Secure Data Storage: Store data securely using encryption and access controls.
Model Security
Model Security Testing: Conduct thorough security testing to identify and mitigate vulnerabilities.
Adversarial Attacks: Protect models from adversarial attacks by implementing robust defenses.
Model Poisoning: Prevent malicious actors from corrupting training data.

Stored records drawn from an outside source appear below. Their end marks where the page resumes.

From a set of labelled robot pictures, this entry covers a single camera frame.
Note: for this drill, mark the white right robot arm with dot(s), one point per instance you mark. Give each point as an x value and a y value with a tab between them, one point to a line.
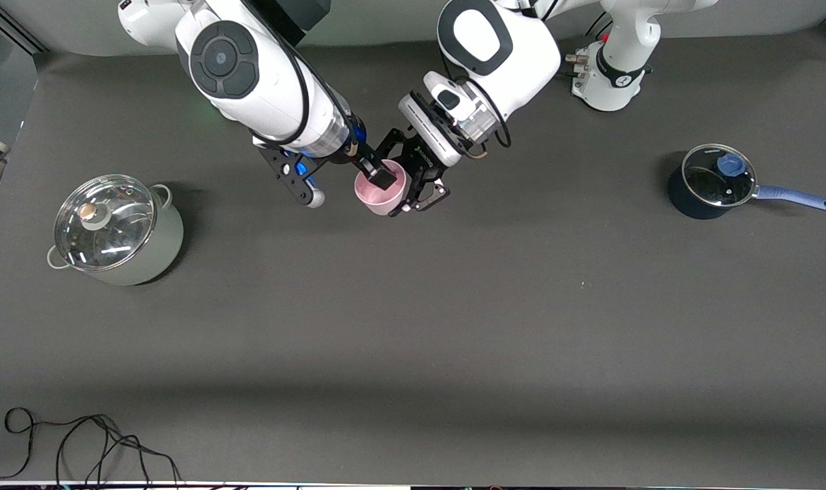
263	88

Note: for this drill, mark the pink plastic cup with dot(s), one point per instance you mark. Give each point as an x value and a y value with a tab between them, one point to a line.
386	202

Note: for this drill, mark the glass pot lid beige knob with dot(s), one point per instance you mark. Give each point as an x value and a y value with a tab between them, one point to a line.
122	231

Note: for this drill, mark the glass lid blue knob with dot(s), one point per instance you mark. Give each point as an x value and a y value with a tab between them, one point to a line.
699	170

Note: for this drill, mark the grey-green cooking pot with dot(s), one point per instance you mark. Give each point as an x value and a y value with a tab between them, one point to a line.
162	245

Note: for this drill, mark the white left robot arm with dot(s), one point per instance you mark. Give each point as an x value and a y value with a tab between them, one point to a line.
522	61

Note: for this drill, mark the dark blue saucepan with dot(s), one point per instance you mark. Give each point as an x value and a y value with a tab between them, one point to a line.
682	202

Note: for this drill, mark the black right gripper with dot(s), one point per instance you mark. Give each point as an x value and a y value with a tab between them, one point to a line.
364	158

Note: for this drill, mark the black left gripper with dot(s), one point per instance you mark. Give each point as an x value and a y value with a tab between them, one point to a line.
418	165

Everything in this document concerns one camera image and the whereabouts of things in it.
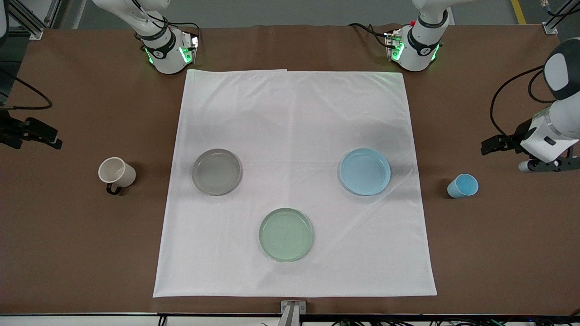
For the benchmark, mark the blue plastic cup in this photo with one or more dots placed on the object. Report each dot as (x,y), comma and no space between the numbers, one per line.
(462,186)

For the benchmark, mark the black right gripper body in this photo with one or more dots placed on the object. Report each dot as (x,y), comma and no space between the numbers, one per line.
(10,130)

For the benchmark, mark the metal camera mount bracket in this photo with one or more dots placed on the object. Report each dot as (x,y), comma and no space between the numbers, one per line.
(293,312)

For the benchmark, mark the white square cloth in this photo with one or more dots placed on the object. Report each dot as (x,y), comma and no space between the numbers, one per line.
(294,117)

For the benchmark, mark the brown table cover sheet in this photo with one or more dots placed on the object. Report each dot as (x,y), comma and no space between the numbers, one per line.
(90,249)

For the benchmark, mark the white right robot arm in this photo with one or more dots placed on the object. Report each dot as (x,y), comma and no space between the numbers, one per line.
(165,54)

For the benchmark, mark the aluminium frame profile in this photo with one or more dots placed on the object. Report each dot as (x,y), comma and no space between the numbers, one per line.
(34,29)
(550,27)

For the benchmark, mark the gray round plate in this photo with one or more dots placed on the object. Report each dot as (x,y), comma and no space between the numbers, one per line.
(216,174)

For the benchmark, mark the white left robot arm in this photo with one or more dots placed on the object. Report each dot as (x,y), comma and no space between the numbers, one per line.
(421,50)

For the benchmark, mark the blue round plate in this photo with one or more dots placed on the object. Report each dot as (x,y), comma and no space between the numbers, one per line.
(364,172)

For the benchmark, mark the green round plate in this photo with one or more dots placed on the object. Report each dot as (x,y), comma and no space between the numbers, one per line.
(286,235)

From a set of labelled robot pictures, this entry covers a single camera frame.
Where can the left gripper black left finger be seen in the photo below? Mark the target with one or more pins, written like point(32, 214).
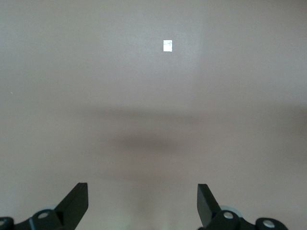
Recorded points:
point(72, 206)

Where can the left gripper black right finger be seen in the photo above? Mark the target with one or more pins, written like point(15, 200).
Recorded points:
point(206, 206)

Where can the white paper sticker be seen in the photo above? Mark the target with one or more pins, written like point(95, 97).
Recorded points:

Intellectual Property Protection: Safeguard proprietary models and algorithms.
Deployment Security
Secure Deployment: Deploy models securely in production environments, considering factors like network security and access controls.
Monitoring and Logging: Monitor model performance and security metrics to detect anomalies.
Incident Response: Have a plan in place to respond to security incidents.
Usage and Governance
Responsible AI: Develop guidelines for ethical and responsible use of generative AI.
User Access Control: Implement strict access controls to limit access to sensitive models and data.
Regular Audits and Reviews: Conduct regular security audits and reviews to identify and address potential risks.
Emerging Threats and Mitigation
AI-Powered Attacks: Stay updated on emerging AI-powered attacks and develop countermeasures.
Model Theft: Protect models from theft through watermarking and other techniques.
Bias and Fairness: Mitigate bias and ensure fairness in AI models.
By following these best practices, organizations can harness the power of generative AI while mitigating security risks.